-- Given information follows --

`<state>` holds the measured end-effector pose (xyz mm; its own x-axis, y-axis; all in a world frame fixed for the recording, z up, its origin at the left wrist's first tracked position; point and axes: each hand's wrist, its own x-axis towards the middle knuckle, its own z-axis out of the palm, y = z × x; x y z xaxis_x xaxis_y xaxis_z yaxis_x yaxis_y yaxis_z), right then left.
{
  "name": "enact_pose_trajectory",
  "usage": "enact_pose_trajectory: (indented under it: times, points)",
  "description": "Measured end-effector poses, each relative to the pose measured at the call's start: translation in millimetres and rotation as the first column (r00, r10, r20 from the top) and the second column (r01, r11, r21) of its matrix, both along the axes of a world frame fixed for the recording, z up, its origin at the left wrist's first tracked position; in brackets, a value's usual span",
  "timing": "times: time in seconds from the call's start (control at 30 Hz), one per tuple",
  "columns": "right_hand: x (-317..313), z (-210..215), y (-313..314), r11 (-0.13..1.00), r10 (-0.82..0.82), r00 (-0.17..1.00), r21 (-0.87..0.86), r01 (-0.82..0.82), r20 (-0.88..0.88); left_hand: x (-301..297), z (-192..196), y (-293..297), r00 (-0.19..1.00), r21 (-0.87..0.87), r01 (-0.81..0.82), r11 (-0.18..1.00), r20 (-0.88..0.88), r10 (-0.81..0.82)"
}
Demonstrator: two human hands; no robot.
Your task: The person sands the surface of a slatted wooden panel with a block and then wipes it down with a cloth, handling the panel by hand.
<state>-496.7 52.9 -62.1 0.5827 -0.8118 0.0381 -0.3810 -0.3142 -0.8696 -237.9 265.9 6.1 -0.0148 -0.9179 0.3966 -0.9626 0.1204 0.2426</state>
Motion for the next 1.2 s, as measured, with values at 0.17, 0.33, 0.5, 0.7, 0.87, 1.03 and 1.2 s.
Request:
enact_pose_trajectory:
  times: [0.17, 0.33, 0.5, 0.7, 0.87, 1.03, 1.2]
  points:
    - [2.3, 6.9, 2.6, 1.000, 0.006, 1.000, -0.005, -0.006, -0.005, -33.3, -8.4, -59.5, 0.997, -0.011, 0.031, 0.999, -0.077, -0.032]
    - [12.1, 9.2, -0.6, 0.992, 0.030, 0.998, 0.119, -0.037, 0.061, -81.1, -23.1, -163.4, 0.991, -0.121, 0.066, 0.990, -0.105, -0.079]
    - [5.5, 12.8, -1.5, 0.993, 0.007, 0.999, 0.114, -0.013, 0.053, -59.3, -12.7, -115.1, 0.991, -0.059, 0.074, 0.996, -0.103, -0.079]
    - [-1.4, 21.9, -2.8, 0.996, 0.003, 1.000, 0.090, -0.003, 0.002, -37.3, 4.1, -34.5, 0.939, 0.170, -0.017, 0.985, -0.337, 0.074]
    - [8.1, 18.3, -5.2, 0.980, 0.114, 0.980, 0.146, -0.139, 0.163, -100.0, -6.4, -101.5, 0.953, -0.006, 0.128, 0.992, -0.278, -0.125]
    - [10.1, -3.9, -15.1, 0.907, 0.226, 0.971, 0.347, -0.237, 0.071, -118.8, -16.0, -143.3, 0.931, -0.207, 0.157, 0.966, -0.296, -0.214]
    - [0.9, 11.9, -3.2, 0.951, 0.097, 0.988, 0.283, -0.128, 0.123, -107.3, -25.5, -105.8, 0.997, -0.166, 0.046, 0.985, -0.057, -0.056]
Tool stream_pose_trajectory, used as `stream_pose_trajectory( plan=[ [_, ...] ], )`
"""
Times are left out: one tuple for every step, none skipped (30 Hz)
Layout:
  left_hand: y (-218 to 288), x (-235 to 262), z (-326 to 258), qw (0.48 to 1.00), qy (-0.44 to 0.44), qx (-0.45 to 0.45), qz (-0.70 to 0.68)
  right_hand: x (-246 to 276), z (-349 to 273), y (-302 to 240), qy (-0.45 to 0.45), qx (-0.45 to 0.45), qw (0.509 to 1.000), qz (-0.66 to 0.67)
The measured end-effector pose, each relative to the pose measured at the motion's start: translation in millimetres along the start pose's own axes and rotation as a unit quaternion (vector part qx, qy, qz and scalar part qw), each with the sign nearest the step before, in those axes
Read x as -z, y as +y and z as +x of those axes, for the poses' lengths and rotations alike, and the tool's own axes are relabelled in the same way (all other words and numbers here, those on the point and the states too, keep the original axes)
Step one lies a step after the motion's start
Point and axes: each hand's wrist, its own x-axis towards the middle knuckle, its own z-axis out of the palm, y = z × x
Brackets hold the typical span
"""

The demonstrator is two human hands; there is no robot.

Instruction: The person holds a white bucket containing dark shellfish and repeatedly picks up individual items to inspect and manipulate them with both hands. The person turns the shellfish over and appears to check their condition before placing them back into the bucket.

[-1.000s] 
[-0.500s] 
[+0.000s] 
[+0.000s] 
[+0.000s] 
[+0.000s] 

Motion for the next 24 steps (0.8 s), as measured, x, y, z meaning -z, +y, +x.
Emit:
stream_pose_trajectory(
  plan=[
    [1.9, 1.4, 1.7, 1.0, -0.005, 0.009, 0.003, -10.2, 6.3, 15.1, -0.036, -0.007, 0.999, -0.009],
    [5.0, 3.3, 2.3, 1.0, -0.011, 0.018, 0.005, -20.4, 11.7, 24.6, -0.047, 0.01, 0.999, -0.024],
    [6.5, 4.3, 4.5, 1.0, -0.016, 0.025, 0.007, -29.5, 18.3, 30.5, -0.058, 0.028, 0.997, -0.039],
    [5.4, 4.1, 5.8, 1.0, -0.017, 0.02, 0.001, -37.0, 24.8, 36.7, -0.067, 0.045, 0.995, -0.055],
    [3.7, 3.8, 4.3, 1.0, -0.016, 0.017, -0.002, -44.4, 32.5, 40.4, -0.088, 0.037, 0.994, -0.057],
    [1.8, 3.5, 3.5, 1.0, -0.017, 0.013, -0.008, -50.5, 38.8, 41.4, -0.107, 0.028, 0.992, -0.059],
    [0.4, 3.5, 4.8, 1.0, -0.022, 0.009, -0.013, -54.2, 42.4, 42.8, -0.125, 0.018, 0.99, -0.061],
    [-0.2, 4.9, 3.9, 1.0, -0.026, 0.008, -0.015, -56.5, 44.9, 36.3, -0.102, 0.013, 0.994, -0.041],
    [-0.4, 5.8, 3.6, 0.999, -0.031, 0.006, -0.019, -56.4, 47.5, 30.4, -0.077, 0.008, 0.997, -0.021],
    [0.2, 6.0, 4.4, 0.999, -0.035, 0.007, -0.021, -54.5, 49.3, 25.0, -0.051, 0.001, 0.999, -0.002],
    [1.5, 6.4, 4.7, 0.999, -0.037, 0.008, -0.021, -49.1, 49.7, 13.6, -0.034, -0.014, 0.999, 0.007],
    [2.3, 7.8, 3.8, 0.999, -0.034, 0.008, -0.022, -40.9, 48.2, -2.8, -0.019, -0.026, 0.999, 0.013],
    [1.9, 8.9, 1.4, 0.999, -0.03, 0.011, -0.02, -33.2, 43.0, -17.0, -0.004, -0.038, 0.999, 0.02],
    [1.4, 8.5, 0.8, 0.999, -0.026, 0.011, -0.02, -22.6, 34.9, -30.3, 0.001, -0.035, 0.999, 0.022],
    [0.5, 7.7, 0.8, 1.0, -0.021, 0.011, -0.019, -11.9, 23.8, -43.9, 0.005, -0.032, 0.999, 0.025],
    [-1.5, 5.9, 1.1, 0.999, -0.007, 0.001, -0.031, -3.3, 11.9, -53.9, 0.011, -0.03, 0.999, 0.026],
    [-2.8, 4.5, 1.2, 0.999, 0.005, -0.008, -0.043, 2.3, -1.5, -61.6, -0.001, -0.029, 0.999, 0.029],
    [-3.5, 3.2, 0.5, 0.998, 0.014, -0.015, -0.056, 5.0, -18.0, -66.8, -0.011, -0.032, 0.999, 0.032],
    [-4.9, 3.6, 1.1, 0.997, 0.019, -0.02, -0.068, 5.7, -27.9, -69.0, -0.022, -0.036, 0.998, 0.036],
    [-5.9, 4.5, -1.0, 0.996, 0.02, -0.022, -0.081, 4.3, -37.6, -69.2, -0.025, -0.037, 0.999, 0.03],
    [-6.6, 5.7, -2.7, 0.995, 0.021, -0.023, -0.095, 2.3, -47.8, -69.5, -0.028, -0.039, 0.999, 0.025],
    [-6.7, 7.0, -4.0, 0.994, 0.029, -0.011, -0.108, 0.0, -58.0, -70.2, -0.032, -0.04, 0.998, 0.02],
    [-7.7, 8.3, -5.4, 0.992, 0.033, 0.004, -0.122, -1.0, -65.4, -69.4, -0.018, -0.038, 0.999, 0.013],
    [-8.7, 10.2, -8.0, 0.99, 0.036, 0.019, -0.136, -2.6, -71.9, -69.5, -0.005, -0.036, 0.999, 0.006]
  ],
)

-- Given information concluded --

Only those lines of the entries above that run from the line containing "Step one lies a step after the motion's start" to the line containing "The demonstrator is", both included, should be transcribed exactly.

Exercise output:
Step one lies a step after the motion's start
Point and axes: each hand's wrist, its own x-axis towards the middle knuckle, its own z-axis out of the palm, y = z × x
Brackets hold the typical span
"""

The demonstrator is two human hands; there is no robot.

The exercise ends with this answer.